Individuals should review their tax and estate planning to determine whether changes are necessary as a result of this important measure.
Elimination of Immigration Trusts
The Act contains rules that deem certain non-resident trusts to be resident in Canada, and thus fully liable to Canadian income taxation, if a person that is resident in Canada ever made a contribution to the trust. Under an important exception to these rules, a person that has been resident in Canada for not more than 60 months can generally settle a non-resident trust without having these rules apply. These so-called immigration trusts have long presented a planning opportunity for newly resident Canadians to defer Canadian taxation on foreign assets held in the trust for up to five years after they take up residence in Canada.
Budget 2014 proposes to eliminate the 60-month exemption from the non-resident trust rules, effectively eliminating planning opportunities with immigration trusts. There is only limited grandfathering in respect of this change: an existing immigration trust that currently relies on the exemption will be deemed to be resident in Canada beginning in 2015 provided that no contributions are made to the trust on or after February 11, 2014, and before 2015. If any contributions are made to the trust in that time period, the trust will be deemed to be resident in Canada for any taxation year that ends on or after February 11, 2014.
C. INTERNATIONAL TAX MEASURES
Budget 2014 seeks to strengthen the thin-capitalization rules and non-arm's length withholding tax on interest by enacting anti-avoidance rules focused on back-to-back loan arrangements and other specified arrangements. Unfortunately, the proposals, if enacted, would also capture many traditional financing arrangements that do not have a tax-avoidance purpose.

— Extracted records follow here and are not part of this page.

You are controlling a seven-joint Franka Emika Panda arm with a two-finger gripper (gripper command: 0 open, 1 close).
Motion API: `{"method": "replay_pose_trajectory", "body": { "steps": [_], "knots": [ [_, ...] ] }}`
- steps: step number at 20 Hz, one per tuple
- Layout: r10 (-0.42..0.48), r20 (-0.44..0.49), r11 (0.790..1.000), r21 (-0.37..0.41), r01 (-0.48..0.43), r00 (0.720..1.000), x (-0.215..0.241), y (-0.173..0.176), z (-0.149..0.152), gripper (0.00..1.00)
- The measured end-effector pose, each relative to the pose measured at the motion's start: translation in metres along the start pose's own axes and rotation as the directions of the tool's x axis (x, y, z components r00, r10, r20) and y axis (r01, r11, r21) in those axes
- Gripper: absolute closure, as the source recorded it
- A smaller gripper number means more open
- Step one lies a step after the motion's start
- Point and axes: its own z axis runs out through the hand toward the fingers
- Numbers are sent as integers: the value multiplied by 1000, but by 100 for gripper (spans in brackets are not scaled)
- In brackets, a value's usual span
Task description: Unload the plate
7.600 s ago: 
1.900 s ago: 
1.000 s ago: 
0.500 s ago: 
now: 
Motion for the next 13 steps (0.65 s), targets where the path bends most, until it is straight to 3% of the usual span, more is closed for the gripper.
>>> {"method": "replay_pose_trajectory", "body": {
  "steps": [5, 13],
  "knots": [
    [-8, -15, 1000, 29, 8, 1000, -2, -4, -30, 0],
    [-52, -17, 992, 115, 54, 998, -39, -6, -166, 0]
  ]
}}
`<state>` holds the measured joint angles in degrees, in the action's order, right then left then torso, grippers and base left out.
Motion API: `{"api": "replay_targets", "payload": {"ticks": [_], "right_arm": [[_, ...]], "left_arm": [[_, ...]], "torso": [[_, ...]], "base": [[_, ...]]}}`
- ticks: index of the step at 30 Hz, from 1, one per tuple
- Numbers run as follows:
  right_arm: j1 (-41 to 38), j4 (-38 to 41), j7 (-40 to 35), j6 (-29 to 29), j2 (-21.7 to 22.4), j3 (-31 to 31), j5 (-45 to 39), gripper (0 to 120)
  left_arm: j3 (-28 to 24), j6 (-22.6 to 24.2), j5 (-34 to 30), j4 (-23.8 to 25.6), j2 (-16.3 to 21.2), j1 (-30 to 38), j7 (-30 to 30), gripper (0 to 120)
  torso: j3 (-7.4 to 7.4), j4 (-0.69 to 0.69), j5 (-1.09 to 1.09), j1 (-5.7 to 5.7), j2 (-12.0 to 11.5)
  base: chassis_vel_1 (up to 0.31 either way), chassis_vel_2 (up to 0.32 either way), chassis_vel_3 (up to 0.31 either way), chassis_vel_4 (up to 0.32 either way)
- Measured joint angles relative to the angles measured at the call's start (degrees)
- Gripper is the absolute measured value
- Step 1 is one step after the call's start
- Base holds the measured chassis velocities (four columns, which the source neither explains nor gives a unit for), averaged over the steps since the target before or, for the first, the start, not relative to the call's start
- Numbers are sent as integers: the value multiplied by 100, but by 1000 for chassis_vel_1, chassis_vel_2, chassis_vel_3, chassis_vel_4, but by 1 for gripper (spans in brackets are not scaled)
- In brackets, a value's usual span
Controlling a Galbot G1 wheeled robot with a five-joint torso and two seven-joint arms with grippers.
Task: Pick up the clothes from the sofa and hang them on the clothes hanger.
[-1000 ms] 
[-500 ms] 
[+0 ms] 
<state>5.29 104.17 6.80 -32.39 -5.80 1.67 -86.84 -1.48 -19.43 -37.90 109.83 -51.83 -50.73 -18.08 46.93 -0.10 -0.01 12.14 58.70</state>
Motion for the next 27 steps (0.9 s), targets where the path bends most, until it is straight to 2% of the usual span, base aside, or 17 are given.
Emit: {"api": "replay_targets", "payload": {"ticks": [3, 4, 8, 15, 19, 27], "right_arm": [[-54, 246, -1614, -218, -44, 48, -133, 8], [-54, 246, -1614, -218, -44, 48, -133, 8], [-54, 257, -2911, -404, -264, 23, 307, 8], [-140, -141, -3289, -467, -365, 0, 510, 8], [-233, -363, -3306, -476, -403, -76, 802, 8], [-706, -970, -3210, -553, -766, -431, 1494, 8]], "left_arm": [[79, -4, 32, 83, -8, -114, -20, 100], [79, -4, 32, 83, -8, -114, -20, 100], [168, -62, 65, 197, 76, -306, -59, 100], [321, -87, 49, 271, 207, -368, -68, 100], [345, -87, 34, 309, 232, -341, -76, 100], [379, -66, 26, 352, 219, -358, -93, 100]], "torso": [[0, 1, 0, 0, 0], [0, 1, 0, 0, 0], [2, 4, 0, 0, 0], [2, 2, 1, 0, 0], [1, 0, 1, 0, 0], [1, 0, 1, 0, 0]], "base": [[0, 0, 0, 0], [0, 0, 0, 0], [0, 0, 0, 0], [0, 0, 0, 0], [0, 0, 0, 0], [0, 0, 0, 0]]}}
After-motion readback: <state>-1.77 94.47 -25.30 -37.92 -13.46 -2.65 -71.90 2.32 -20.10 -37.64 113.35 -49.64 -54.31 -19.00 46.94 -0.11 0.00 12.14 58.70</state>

The thin-capitalization rules under the Act restrict the deduction of interest payable by certain corporations and trusts where the amount of debt owing to certain specified non-residents exceeds a 1.5:1 debt-to-equity ratio. Specific anti-avoidance rules currently restrict the ability of a taxpayer to employ "back-to-back" loans in order to circumvent these rules. Budget 2014 will change the conditions in which a back-to-back loan arrangement will be found to exist for purposes of these rules.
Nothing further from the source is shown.